Finance minister, George Osborne said that the shocking figures released on Wednesday showed Britain had “deep-rooted economic problems”, adding that the decline in the second quarter was disappointing even when taking into account one-off factors that hurt.
The Office for National Statistics (ONS) has disclosed that Britain’s gross domestic product fell 0.7 percent compared with the first three months, the sharpest fall since the height of the global financial crisis since 2009, showing a bigger drop than any of the economists surveyed in a Reuters poll last week had expected.
Britain’s service sector output – which makes up more than three quarters of GDP – shrank by 0.1 percent in the second quarter after growing 0.2 percent in first quarter of 2012.
Industrial output was 1.3 percent lower, while construction – which accounts for less than 8 percent of GDP – contracted by 5.2 percent, its biggest drop since the first quarter of 2009.
Britain’s economic performance during the recent quarters looks bad when compared to the worst-hit eurozone countries. Spain is shrinking at a quarterly rate of only 0.4%.
However, Mr. Chancellor has emphasized that while unemployment is indeed dropping in the U.K., this is hardly a sign that the economy is in rude health.

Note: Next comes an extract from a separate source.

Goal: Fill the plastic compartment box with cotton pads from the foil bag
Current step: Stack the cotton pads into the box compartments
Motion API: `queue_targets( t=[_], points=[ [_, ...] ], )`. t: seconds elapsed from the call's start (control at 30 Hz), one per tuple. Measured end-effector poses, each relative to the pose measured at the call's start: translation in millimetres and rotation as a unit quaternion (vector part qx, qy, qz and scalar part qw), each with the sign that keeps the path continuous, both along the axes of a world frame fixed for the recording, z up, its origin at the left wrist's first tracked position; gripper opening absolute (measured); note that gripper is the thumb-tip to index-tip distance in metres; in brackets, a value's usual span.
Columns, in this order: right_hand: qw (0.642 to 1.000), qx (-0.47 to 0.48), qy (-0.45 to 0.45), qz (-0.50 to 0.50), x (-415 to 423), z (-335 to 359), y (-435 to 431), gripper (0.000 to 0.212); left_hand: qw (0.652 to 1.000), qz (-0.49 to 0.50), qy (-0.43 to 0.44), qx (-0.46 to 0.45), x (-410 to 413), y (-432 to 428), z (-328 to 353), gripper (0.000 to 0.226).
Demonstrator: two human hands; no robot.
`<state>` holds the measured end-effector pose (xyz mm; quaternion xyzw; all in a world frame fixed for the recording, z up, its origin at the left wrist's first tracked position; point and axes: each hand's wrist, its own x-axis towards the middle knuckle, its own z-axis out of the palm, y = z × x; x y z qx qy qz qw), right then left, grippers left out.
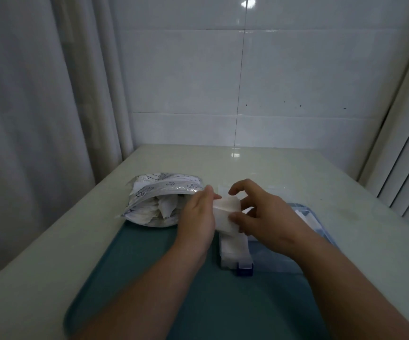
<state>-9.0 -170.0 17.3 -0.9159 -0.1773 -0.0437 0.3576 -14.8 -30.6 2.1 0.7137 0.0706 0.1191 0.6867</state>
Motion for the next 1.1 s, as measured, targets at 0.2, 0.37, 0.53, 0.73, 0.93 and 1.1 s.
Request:
queue_targets(
  t=[0.2,0.37,0.53,0.73,0.93,1.1],
  points=[
    [0.999,-0.050,-0.007,-0.009,-3,0,2,0.033,0.999,0.001,0.019,0.030,0,-1,-2,0.023],
    [0.998,-0.042,-0.031,-0.030,-3,-1,4,0.029,1.000,-0.003,0.014,0.017,0,-1,-2,0.031],
    [0.998,-0.059,-0.025,-0.027,-2,-2,4,0.040,1.000,-0.011,0.014,0.019,-1,-1,-2,0.026],
    [0.997,-0.048,-0.025,-0.049,0,-1,0,0.025,0.999,-0.008,0.038,0.004,0,1,-2,0.029],
    [0.997,-0.063,-0.026,-0.042,-1,-1,0,0.029,0.996,-0.011,0.011,0.086,4,0,-10,0.030],
    [0.998,-0.057,-0.018,-0.032,-2,-1,0,0.035,0.995,0.002,-0.006,0.104,5,-1,-14,0.030]
  ],
)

Mr. Osborne himself studied history at Oxford University, so the significance of today’s figures is unlikely to be lost on him as Britain is facing the longest slump in history.
And while some of the fall is certainly due to temporary factors – that an extra working day was lost to the Jubilee bank holiday, not to mention the awful weather last month – there’s no disguising the severity of the problem.
The Treasury has announced a number of policies aimed at getting growth going and last week they unveiled a new scheme to help boost lending to companies undertaking infrastructure projects.
Shadow chancellor, Ed Balls said the Government “should wake up and listen. The figures speak for themselves and are truly shocking. It doesn’t have to be this way. I do think that David Cameron and George Osborne need to wake up and listen.”